[[ DATASET EXCERPT open ]]

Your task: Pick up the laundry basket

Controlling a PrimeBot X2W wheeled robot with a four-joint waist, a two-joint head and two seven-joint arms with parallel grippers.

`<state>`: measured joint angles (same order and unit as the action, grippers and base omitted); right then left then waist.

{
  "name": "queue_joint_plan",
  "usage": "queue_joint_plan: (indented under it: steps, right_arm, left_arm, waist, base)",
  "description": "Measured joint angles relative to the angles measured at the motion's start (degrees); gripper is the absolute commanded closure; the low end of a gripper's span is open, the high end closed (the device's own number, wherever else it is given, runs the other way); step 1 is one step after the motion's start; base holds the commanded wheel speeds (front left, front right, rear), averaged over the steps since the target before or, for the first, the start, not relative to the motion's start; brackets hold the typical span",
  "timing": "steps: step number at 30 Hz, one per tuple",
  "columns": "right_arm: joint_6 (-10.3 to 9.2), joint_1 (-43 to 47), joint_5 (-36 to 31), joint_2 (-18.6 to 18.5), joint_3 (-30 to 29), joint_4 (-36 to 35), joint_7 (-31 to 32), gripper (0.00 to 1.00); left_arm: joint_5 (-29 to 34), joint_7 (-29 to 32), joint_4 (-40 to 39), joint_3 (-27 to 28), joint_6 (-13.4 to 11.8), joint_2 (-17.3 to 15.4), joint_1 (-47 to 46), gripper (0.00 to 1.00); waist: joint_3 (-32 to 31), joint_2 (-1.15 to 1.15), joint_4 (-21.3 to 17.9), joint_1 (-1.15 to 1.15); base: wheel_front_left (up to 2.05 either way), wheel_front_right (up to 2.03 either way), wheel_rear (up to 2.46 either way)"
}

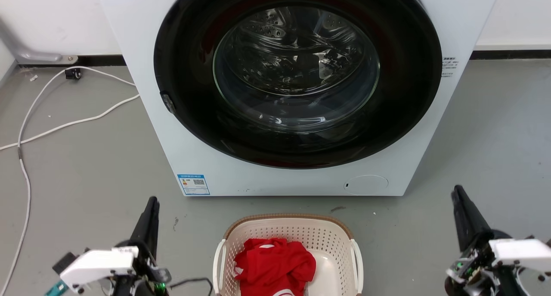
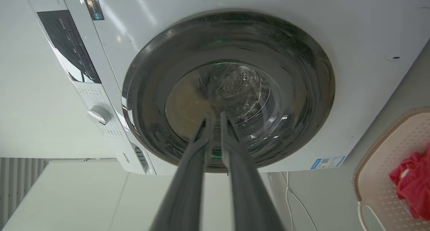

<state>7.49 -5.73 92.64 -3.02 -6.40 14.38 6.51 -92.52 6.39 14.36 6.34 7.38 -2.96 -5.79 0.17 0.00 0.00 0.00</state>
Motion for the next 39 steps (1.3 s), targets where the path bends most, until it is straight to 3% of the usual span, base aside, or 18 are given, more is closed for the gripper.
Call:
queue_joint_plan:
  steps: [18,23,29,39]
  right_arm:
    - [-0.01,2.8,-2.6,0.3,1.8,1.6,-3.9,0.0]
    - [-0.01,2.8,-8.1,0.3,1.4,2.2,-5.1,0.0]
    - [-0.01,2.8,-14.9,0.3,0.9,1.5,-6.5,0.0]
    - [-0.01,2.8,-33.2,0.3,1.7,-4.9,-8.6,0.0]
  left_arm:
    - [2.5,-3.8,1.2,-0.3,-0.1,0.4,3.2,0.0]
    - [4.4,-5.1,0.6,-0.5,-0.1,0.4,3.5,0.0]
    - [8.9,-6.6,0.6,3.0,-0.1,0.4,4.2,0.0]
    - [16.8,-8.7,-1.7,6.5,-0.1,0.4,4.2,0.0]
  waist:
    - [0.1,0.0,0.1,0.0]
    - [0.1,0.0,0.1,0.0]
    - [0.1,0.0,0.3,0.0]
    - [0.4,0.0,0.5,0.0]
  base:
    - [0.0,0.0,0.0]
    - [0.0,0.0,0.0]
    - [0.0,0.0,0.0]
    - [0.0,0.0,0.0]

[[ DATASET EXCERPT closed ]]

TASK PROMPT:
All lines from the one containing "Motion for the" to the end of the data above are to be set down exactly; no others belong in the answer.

YOUR RESPONSE:
Motion for the next 39 steps (1.3 s), targets where the path bends most, until it is straight to 3% of the usual span, base aside, or 18 are given, more is closed for the gripper.
Call:
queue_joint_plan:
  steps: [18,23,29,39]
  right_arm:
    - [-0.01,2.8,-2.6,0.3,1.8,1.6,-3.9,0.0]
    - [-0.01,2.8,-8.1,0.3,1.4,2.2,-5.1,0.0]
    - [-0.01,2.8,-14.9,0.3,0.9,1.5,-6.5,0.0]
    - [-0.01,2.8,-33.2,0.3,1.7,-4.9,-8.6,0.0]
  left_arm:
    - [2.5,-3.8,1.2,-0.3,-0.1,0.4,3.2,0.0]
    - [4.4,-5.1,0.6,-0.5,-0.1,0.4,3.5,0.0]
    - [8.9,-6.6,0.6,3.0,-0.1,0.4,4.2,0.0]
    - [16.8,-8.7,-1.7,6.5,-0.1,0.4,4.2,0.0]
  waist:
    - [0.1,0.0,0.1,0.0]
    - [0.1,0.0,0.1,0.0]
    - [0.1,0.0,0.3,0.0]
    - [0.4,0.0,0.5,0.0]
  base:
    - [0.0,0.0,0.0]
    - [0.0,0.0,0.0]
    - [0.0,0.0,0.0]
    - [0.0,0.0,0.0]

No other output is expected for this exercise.